Thurnauer v. Gates

Decision Date02 February 1926
Docket NumberNo. 18990.,18990.
Citation280 S.W. 63
PartiesTHURNAUER v. GATES.
CourtMissouri Court of Appeals

Appeal from St. Louis Circuit Court; M. Hartman, Judge.

"Not to be officially published."

Action by J. C. Thurnauer, doing business as J. C. Thurnauer & Co., against Julius Gates, doing business as the Western Raincoat Company. Judgment for defendant. From an order granting a new trial, defendant appeals. Reversed and remanded, with directions.

Taylor R. Young and Abbott, Fauntleroy, Cullen & Edwards, all of St. Louis, for appellant.

Arthur V. Lashly, Ben F. Turner, and Sievers & Hartmann, all of St. Louis, for respondent.

DAUES, P. J.

Plaintiff brought suit for $4,031, on an account for goods sold and delivered. There was a trial before the court and jury, resulting in a verdict for the defendant. The court made an order granting a new trial, from which order defendant has duly appealed.

The petition is in the usual form. The answer admits that defendant agreed to purchase certain goods from plaintiff on September 14, 1920, intended to be described in the order, but denies the other allegations of the petition. It is then alleged that plaintiff sought to make the sale by sample; that the material was to be used for the manufacture of raincoats, as was understood between the parties, and that the sale was made upon the understanding that the goods were equal to the samples and fit for manufacturing raincoats; that the goods were to be delivered to the Duratex Company, a rubberizing firm, at Newark, N. J., for that purpose. It is then alleged that plaintiff failed to carry out the contract, in that instead of delivering the amount of goods ordered, a substantially larger amount was delivered; that the goods delivered were greatly inferior in quality, and, instead of being "firsts," same were "seconds," and also that there was a difference in the color and shade from the samples. It is further alleged that defendant, upon learning of plaintiff's failure to carry out his contract, promptly declined and refused to accept the goods, and offered to return same, but that plaintiff declined, and now declines to take back the goods.

The reply to the answer and counterclaim is a general denial, and contains the averments that the custom of the trade, which defendant well knew, was that the shipment was to be of the approximate quantities of the materials mentioned, and that this deviation was allowed.

The record discloses that on September 14, 1920, defendant gave plaintiff an order for certain cloth material. At the time, plaintiff's salesman made out a memorandum which, being introduced as an exhibit, showed the amount of material and the price to be paid. The same was itemized and a notation made that the goods were to be delivered to the Duratex Company; near where plaintiff's business was located. The rubberizing was to be done for the defendant; there being no contractual relations between plaintiff and the Duratex Company. The goods were delivered to the Duratex Company on September 27, 1920, and, according to the testimony of witnesses from that company, this firm at once contended that the materials were defective, and, by letter dated September 28th, notified both the plaintiff and the defendant of that fact. The letter stated that the goods were of a very poor grade, were very weak and tender both in warp and filler, that an inspection showed that the cloth contained an unusually large number of seams and many holes and tears, and it was advised that the lot was so poor that they would not undertake to coat same, except at the customer's risk. There were other objections made to the quality of the cloth.
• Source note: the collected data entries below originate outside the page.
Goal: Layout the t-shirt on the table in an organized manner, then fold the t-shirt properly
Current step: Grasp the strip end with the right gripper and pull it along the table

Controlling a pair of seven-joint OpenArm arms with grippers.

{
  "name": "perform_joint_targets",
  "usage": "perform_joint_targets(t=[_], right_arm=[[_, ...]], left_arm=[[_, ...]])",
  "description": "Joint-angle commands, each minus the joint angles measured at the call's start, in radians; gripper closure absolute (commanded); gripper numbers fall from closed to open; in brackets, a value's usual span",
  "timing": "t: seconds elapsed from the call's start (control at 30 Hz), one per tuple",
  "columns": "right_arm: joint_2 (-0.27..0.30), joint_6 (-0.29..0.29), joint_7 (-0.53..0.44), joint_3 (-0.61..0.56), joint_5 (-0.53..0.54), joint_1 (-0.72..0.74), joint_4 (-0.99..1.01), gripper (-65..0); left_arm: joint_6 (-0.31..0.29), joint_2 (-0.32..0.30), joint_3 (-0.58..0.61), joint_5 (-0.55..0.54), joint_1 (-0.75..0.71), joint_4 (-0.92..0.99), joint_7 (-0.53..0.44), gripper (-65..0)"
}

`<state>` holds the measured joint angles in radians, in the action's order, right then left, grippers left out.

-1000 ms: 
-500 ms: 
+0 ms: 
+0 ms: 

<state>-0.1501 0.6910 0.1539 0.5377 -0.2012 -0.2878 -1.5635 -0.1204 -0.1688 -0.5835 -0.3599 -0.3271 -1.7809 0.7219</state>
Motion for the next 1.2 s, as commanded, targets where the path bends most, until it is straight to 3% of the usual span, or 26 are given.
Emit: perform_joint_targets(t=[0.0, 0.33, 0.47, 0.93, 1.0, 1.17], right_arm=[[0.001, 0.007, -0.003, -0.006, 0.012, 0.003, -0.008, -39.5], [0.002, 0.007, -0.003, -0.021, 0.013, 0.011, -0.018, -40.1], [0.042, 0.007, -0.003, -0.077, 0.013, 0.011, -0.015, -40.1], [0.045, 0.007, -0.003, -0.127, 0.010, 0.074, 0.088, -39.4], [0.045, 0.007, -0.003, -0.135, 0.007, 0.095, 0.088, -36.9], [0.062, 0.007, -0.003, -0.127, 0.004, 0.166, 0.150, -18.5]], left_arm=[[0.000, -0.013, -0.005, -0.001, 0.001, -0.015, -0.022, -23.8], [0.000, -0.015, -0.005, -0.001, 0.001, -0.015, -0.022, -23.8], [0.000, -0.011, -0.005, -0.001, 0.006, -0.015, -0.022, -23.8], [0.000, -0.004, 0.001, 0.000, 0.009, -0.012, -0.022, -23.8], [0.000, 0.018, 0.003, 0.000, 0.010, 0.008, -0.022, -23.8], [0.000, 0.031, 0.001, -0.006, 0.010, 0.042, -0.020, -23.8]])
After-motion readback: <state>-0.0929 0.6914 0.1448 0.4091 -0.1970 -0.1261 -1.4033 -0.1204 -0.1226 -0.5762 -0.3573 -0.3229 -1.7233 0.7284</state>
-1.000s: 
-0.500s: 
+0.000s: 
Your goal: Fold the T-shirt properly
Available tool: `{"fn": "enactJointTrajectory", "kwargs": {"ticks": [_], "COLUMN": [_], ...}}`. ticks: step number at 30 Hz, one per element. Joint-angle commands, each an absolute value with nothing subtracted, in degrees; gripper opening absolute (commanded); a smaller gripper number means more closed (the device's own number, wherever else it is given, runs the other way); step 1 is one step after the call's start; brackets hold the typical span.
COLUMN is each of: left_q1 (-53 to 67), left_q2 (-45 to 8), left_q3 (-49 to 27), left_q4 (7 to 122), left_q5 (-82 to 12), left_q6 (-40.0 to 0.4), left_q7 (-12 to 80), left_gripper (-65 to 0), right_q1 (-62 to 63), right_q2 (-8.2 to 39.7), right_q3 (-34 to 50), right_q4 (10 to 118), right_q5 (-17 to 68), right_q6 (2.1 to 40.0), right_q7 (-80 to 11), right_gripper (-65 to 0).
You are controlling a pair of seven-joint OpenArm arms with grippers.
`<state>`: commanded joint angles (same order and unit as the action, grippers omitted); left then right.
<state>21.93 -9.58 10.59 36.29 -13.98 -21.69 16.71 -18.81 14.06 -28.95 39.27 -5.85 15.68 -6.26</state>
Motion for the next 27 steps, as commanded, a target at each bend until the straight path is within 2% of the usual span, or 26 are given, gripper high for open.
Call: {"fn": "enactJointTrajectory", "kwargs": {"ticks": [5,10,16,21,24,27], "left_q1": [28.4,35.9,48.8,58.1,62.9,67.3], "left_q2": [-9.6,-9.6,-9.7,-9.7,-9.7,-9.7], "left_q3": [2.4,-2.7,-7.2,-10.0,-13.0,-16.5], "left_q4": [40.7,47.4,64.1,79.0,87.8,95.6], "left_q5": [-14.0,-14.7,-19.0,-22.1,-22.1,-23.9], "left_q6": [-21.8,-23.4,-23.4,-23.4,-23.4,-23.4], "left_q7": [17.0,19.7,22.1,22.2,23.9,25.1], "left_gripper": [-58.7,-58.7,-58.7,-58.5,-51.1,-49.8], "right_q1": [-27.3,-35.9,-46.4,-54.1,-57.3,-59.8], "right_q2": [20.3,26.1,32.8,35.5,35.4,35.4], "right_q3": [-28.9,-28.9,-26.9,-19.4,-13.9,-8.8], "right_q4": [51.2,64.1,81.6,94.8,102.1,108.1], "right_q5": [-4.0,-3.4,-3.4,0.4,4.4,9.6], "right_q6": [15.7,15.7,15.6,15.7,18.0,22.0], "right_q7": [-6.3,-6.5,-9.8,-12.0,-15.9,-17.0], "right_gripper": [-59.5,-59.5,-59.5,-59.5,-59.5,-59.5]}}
On October 13, 1920, the defendant having been advised of the condition of the material, sent to plaintiff a copy of the letter from the Duratex Company of September 28th, and advised plaintiff that defendant had instructed the Duratex Company to return the entire shipment. On October 15th plaintiff wrote defendant that they would take the matter up with the Duratex Company, and that that firm no doubt would withdraw its objection to the character of the material. This letter further stated that the Duratex Company offered to return the shipment on October 15th, but that plaintiff had refused to accept same. On October 18th, the Duratex Company again wrote defendant regarding the fabric, and stated that they had offered to return same to plaintiff, and that plaintiff had refused to accept the goods, and this letter advised defendant that the plaintiff (Mr. Thurnauer) had made a "very interesting discussion" of the character of the goods, and that the Duratex Company now concluded that it probably was too critical in as report of the fabric, but said there was no question but what the fabric was weak, due to its construction, and not to its manufacture, and that for that reason their first report that the fabric was tender was incorrect. In this letter, however, defendant was advised that it would be well to rubberize only one piece of the goods in order to determine whether it would be possible to rubberize the whole lot without jeopardy, and stated farther that after they had rubberized the one piece they would notify defendant from the trial piece, as to how the fabric would serve the purposes of being rubberized.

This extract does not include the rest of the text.